Monday, November 26, 2007

At The Louvre

Two pictures of the Louvre. The first appeared in the New York Times illustrating an article about how the Sarkozy government is considering making all museum entries free. The photographer, who I have not previously heard of, is Ed Alcock. The second is from Thomas Struth's famous museum series. I like them both in different ways - the Struth because it is so deliberately and thoughtfully conceived, and the Alcock because it is unwittingly artful.

With MoMA admission now infamously at $20, the free admission idea seems timely and is already working in England where there has been a 50 percent rise in attendance recorded since the measure was introduced in 2001. An intelligent alternative is the Metropolitan Museum's where there is a "suggested donation" of $20, but you can pay nothing if you wish.

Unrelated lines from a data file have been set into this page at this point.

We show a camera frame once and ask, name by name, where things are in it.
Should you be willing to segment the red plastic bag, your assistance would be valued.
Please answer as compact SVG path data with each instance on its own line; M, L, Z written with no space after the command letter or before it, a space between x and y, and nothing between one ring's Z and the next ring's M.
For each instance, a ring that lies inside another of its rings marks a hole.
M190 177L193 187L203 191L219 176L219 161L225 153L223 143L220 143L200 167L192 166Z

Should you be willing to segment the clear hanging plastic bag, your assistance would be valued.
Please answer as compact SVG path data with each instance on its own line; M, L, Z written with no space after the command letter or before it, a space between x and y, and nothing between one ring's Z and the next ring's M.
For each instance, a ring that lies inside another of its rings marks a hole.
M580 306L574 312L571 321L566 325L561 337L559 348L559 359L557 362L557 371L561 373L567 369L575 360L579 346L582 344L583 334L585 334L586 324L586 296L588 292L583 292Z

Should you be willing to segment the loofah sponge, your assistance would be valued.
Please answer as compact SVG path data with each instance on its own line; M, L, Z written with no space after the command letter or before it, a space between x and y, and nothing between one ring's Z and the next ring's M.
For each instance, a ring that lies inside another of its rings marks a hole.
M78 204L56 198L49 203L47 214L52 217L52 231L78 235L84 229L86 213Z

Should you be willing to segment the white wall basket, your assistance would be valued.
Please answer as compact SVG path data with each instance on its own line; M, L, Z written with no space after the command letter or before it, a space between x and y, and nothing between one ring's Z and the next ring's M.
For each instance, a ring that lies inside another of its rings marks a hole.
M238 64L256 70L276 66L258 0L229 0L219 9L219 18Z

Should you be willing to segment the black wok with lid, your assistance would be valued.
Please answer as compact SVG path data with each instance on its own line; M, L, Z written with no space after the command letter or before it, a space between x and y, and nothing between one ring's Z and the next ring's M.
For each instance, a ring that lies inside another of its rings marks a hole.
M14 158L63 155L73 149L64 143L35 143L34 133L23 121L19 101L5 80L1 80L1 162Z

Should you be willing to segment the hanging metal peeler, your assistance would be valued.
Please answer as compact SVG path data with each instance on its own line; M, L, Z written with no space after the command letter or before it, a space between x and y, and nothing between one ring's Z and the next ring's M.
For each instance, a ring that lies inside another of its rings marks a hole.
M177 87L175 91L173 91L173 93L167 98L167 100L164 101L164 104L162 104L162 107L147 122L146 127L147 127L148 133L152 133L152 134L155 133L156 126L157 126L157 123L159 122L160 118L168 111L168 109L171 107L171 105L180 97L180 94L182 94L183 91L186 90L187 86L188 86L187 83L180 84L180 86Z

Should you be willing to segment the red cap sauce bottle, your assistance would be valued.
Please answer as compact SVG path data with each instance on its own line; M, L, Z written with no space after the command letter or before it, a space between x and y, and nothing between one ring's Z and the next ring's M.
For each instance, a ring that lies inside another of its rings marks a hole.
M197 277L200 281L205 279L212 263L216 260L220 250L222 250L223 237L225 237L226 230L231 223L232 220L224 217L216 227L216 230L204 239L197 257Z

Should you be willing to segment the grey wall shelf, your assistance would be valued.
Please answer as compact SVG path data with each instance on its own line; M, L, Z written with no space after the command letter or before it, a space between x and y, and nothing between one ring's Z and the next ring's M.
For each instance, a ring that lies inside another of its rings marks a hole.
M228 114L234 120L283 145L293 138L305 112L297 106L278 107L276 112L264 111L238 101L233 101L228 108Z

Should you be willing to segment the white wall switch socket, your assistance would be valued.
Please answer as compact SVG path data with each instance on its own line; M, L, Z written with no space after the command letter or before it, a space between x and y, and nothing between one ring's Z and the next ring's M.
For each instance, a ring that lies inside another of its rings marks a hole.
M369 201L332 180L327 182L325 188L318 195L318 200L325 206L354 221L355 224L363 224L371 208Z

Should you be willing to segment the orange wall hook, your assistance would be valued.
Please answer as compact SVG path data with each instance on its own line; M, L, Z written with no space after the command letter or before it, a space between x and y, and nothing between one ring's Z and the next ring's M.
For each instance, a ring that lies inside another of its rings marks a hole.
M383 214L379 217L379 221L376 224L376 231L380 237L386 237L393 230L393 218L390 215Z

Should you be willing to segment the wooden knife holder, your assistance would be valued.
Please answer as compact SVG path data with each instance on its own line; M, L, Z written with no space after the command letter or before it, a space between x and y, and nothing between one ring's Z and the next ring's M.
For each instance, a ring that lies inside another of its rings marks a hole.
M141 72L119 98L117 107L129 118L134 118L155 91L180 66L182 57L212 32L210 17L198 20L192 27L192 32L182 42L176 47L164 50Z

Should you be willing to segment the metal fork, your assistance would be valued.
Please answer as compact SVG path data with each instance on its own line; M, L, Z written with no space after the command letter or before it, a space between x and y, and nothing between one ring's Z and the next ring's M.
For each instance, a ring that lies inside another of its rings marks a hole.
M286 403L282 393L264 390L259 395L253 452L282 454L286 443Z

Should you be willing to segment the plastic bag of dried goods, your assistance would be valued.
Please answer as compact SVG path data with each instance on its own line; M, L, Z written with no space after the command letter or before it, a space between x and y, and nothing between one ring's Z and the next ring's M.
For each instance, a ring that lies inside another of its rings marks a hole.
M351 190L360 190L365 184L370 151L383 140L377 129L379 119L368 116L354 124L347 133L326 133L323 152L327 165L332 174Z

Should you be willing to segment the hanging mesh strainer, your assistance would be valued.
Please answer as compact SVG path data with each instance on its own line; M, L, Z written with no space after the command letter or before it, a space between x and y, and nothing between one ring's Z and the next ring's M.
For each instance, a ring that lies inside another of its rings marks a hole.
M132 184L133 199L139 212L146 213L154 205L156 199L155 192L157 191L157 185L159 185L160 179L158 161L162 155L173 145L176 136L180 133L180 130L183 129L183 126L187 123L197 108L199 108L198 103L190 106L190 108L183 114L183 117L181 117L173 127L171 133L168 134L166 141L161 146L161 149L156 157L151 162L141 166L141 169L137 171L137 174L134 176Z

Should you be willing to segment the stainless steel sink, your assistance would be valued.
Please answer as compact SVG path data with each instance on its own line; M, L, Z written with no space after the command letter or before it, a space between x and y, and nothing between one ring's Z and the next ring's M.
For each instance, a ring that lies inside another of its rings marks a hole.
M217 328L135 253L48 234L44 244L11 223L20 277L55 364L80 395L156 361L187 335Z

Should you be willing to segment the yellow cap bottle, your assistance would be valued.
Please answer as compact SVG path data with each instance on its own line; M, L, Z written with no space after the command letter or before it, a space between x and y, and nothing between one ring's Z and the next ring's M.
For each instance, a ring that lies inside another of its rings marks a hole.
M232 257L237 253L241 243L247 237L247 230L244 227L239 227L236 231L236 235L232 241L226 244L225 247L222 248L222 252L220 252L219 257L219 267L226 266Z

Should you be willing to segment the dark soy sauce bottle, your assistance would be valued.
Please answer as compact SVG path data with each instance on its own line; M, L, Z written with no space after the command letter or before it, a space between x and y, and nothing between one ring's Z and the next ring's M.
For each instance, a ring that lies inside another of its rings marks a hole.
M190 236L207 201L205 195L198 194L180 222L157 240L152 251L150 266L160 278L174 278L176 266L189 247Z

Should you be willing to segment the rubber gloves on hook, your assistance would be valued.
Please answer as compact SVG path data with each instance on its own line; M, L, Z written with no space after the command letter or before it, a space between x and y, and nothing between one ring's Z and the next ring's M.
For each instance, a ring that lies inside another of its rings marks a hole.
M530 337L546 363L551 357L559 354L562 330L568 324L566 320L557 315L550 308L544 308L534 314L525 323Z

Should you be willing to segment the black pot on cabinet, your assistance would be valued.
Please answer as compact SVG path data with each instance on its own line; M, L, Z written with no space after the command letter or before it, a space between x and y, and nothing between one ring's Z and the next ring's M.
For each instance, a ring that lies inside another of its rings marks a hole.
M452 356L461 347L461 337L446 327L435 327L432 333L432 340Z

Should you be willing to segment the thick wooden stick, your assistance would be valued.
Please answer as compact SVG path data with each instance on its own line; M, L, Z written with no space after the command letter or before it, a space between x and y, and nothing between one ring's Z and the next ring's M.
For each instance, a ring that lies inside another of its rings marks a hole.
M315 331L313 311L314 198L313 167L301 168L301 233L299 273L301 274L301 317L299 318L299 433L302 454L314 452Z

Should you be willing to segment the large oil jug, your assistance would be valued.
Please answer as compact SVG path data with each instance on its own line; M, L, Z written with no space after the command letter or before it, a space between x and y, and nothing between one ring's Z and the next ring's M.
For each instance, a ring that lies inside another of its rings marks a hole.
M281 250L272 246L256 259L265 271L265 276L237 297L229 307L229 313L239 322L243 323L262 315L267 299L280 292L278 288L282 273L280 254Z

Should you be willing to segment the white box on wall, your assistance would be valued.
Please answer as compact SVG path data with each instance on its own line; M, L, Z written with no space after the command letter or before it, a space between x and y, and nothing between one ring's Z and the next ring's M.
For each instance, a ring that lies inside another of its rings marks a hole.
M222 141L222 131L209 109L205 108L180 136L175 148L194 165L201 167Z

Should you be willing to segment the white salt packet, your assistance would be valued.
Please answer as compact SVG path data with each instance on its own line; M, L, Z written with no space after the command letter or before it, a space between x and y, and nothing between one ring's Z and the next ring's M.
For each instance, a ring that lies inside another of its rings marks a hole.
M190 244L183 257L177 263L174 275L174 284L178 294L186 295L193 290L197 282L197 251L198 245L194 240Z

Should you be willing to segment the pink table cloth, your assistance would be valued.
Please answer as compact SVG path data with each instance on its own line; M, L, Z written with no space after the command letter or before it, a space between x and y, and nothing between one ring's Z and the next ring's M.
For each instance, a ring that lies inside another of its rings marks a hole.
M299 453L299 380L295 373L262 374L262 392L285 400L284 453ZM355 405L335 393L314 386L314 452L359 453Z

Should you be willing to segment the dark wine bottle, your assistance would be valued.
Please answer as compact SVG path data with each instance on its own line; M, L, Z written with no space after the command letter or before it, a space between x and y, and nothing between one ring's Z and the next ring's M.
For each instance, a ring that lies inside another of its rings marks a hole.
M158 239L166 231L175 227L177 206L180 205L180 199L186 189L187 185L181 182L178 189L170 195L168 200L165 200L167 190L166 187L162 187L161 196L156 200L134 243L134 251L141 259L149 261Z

An even better idea for improving the quality of American museums - get the curators and directors out of their chairs and offices and into the streets, galleries, studios, and schools. There was a time when the photography directors of the New York museums would regularly come to galleries, but this is now a rarity and all are the poorer for it.


The Year in Pictures said...

Shortly after posting the above, I opened the New York Times to read Martha Schwendener's review of MoMA's current and disappointing "New Photography" exhibition. Schwendener concludes "... so far (MoMA) has been weak in showcasing new developments and contextualizing contemporary photography within the collection, which helps explain the jarring transition from Stieglitz & Company to the current crop. You hate to be the spoiler, the insatiable art viewer constantly demanding that rush of something new. But when a show is called “New Photography 2007,” you feel within your rights."

Horse Think said...

I appreciate your post but judging from Ed Alcock's award winning career and website his work is anything but "unwittingly artful."

Unwitting would be if he was just a tourist passing through the museum and happened to snap that photo.

The Year in Pictures said...

I appreciate your point. My point was that while one had journalistic intent and the other "artistic", they were equally strong pictures. I was trying to give Alcock kudos.

Horse Think said...

I realize that you were complimenting the Alcock photo by making the comparison but calling it "unwittingly artful" implies that the photographer had no clue he was making an artistic picture.

My argument is that he certainly knew just as much as Struth knew. I think it's obvious that Alcock had both journalistic and artistic intent in mind.